What are common characteristics of cults?
While cults vary widely in beliefs and practices, some common threads run through them, for example:
A single charismatic leader or authority figure apart from Jesus Christ. Examples include Victor Paul Wierwille (now deceased), founder of The Way International; and the Unification Church’s Sun Myung Moon, the self-proclaimed messiah who came to complete Jesus’ failed mission.
Belief in “new” revelation, which often contradicts and always overrides previous revelations. The Church of Jesus Christ of Latter-day Saints (Mormons), for example, is led by a president who is called “prophet, seer and revelator.” He receives and passes down new revelation – such as the “new” and unscriptural revelation that humans are essentially “gods in embryo.”
Acceptance of new written authority, which either supercedes the Bible or is necessary to “properly understand” scripture. For example, Mary Baker Eddy’s Science and Health with Key to the Scriptures is the Christian Scientist’s way to interpret the Bible. And The Book of Mormon is one of several “inspired” writings considered authoritative by Latter-day Saints.

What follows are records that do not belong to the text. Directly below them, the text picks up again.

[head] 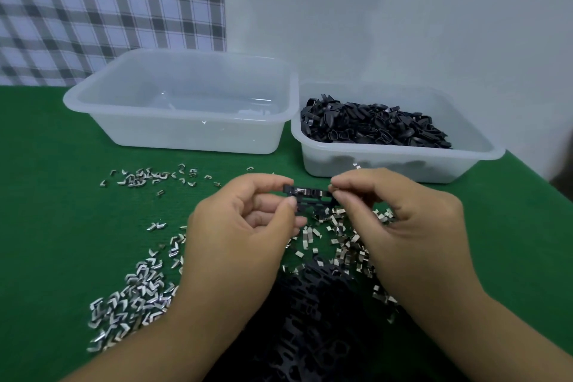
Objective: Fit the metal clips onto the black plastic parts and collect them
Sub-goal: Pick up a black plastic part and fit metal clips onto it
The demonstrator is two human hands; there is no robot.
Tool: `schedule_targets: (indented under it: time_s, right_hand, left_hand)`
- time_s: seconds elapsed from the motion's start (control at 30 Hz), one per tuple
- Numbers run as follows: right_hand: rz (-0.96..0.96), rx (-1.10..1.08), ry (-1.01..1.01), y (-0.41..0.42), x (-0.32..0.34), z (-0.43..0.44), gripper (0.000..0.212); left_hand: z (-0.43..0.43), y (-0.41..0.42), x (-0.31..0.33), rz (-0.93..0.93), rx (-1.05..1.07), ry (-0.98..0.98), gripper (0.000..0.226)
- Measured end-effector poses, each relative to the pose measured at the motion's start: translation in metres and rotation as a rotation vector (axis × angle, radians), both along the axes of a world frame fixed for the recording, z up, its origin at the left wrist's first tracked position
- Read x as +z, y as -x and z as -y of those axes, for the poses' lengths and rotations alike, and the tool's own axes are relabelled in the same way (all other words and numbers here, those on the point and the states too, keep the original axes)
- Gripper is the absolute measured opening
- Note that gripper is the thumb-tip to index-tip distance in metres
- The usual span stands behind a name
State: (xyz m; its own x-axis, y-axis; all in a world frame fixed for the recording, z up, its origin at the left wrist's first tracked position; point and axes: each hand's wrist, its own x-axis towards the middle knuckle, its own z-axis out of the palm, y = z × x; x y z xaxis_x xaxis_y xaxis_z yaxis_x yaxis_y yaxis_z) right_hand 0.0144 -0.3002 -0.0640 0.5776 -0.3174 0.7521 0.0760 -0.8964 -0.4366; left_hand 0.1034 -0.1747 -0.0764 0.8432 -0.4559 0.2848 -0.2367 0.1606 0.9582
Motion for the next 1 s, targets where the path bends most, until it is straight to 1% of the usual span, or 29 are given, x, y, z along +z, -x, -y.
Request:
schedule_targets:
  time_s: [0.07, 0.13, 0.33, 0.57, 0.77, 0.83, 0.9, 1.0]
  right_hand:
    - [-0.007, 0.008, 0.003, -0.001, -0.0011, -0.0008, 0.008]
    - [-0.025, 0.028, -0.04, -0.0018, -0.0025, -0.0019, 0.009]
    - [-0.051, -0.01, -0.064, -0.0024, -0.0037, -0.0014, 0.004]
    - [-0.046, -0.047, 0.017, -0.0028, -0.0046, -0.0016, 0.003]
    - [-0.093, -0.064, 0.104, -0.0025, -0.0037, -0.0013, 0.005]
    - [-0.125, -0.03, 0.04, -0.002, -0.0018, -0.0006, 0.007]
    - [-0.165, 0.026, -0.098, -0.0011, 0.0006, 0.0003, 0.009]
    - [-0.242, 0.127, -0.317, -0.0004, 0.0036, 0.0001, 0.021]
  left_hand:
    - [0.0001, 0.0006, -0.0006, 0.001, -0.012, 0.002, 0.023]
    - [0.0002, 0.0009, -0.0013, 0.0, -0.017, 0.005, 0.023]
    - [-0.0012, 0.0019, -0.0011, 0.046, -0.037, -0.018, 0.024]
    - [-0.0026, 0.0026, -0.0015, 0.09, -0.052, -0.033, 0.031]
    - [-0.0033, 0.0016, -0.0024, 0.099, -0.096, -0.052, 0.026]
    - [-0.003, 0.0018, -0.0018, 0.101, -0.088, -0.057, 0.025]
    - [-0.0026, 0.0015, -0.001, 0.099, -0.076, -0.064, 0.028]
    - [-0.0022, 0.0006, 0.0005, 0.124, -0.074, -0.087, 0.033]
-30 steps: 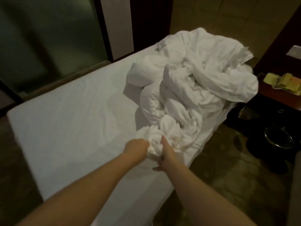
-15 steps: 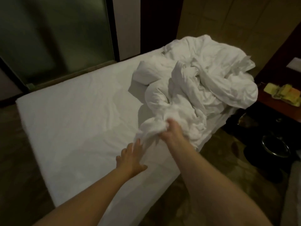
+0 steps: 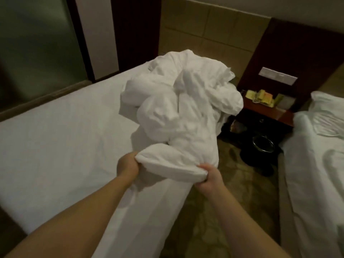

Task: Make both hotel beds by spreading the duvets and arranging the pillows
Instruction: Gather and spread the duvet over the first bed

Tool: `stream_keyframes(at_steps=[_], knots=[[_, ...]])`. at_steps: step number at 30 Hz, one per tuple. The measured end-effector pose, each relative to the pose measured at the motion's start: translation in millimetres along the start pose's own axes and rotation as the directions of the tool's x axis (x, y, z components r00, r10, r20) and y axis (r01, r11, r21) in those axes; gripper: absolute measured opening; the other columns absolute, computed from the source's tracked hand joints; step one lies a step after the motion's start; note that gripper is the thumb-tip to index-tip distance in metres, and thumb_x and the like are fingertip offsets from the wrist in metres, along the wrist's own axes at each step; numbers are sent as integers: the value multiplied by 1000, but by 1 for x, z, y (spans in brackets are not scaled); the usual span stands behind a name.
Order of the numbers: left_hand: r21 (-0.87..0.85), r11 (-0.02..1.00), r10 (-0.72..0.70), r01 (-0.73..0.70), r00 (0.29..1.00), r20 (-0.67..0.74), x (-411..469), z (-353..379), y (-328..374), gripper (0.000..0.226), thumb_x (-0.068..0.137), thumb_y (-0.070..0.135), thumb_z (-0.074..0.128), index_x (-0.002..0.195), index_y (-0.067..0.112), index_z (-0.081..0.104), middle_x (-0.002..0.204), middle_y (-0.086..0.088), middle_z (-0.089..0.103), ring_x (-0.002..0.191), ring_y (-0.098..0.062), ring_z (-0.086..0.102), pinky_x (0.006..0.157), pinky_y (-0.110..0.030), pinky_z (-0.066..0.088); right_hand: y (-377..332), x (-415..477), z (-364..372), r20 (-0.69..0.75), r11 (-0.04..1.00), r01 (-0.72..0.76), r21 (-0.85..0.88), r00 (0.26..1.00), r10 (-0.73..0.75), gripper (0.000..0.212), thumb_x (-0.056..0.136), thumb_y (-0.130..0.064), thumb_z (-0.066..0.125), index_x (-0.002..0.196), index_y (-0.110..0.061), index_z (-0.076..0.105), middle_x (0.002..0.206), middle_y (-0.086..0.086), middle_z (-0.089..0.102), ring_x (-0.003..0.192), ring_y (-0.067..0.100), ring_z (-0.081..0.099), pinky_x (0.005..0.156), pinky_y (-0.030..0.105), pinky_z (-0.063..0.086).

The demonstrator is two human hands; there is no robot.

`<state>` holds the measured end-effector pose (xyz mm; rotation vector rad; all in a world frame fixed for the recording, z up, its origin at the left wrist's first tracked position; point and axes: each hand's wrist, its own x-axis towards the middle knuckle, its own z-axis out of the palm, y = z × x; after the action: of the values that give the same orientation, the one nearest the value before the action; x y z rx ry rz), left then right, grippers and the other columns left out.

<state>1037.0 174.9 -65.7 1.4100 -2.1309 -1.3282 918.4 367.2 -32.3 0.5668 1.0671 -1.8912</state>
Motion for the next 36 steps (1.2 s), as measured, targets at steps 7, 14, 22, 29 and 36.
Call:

Changed theology, which redefines Christian terms, remakes Jesus Christ and reforms His finished work at Calvary. Jehovah’s Witnesses, for example, claim Jesus was once Michael the Archangel, a created being; and Latter-day Saints believe that men may become gods. Key theological characteristics of the cults include:
- A denial of the Trinity.
- A denial of salvation by grace alone through faith.
- Denial of Jesus’ bodily resurrection.
- Reduction of the absolute authority of Scripture.
- Rejection of the doctrine of eternal punishment.
- Emphasis on experience over doctrine.
- Emphasis on direct revelations and visions from God.
- Unhealthy fixation on the end times.
- Over-emphasis on minor points of theology.
To boil it down, cult leaders consistently counterfeit Christianity in three ways, according to the apostle Paul: They preach “another Jesus … a different spirit … a different gospel” (2 Cor. 11:4). By masquerading as “servants of righteousness” (2 Cor. 11:15), they twist the doctrines concerning the person and work of Christ; the Holy Spirit and the spiritual realm; and the gospel message of salvation by grace through faith, apart from human effort.